• Exercise description:
Copy out each line of the material exactly. Pictures do not belong in the copy.

• Supplied data:

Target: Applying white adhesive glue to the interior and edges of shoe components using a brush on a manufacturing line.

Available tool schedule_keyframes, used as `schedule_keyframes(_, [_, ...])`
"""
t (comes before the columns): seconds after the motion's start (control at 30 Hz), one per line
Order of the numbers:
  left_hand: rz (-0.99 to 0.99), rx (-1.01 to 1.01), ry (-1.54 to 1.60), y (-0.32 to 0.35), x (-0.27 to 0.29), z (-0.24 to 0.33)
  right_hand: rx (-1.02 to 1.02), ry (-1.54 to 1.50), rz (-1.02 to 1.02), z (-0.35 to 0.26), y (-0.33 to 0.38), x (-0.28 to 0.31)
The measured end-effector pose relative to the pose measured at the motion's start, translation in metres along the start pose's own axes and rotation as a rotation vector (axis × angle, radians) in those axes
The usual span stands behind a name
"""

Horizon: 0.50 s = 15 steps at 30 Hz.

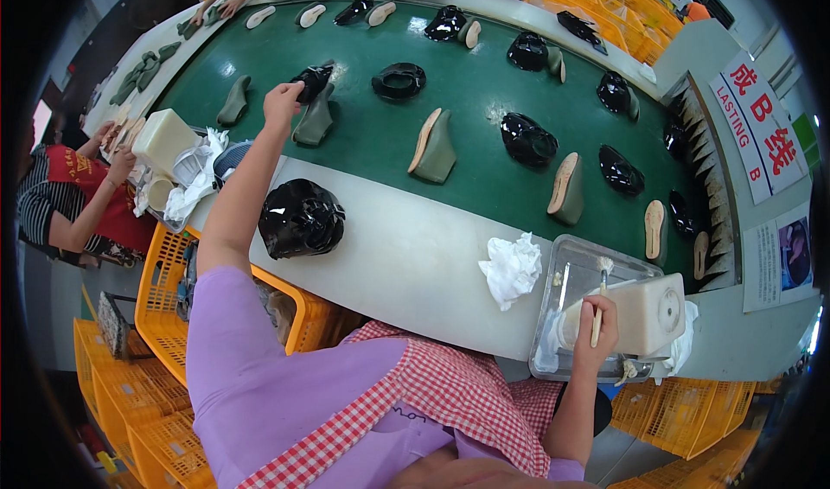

• Result of this task:
Target: Applying white adhesive glue to the interior and edges of shoe components using a brush on a manufacturing line.

Available tool schedule_keyframes, used as `schedule_keyframes(_, [_, ...])`
"""
t (comes before the columns): seconds after the motion's start (control at 30 Hz), one per line
Order of the numbers:
  left_hand: rz (-0.99 to 0.99), rx (-1.01 to 1.01), ry (-1.54 to 1.60), y (-0.32 to 0.35), x (-0.27 to 0.29), z (-0.24 to 0.33)
  right_hand: rx (-1.02 to 1.02), ry (-1.54 to 1.50), rz (-1.02 to 1.02), z (-0.35 to 0.26), y (-0.33 to 0.38), x (-0.28 to 0.31)
The measured end-effector pose relative to the pose measured at the motion's start, translation in metres along the start pose's own axes and rotation as a rotation vector (axis × angle, radians) in those axes
The usual span stands behind a name
"""

Horizon: 0.50 s = 15 steps at 30 Hz.

What is written here forms the complete answer.